And yet, I think these are often still just the trappings of spiritualism, not the spiritual pursuit itself. In many ways, the gifts, the clothing, the photos taken of and with Prem Baba, the blessings on your mala (I think Swami Muktananda would laugh if you thought your mala needed his blessings and say, “They’re just beads. What does it matter if I’ve touched them? They’ll still just be beads and the problem isn’t with your beads. It’s with your mind.”), even the handing over of your commitment to your spiritual path in writing—they’re all just part of the illusion that any actions on earth matter.

If you want peace, look within. If you want happiness, find it there.

Sing and dance, certainly. Listen and learn. Be coached. And then sit and be still. That is your real work and that is the real journey.
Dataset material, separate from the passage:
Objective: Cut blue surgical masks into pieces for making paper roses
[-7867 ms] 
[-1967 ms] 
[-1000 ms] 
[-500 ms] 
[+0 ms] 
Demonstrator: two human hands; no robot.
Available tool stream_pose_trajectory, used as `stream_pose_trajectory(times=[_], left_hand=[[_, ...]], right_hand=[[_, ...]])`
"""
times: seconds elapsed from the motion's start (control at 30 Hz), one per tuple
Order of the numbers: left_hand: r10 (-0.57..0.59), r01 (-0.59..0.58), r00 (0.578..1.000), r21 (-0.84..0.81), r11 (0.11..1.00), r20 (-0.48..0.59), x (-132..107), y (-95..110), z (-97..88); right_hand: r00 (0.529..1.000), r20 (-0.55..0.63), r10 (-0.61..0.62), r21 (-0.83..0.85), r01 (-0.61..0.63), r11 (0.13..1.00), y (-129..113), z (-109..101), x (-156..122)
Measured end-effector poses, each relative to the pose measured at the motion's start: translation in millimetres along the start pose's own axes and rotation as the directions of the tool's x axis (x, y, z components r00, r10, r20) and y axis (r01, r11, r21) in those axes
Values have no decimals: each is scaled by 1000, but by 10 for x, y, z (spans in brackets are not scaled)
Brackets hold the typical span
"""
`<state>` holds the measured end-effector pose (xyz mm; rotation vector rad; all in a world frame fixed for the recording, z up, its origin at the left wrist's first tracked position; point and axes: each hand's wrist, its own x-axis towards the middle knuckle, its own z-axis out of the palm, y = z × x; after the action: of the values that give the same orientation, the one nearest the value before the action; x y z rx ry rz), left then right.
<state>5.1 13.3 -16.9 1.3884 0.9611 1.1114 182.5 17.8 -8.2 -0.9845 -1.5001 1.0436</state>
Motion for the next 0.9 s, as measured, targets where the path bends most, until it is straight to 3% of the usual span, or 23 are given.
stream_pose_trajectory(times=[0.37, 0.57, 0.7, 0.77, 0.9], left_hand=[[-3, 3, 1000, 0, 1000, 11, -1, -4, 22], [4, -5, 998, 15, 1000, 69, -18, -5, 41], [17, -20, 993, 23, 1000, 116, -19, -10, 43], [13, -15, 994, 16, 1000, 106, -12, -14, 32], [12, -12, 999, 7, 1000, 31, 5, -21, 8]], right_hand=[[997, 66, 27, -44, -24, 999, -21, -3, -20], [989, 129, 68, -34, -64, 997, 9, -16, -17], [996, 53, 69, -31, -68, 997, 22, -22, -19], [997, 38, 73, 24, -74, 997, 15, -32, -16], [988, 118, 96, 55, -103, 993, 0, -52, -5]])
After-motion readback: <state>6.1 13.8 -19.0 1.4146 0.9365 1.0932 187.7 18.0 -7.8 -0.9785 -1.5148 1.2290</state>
Then you will realize—not just know or understand, but realize—that it was not the Baba’s blessing, the white you wore, the smudge of ash on your forehead that mattered. It was within you, in an interior those things can never touch. And it will go with you, whether you are here or there.

2 comments:

  1. To paraphrase something wonderful you said a year ago, "The English language cannot express..." the delight I feel about and for you when I read these blogs. I want to read more so stay there, and send us more.
    But no; wait; you must come home to this love.
    Go. Stay. Grow. Change. And so you close perfectly: here or there doesn't matter. So I vote for "here".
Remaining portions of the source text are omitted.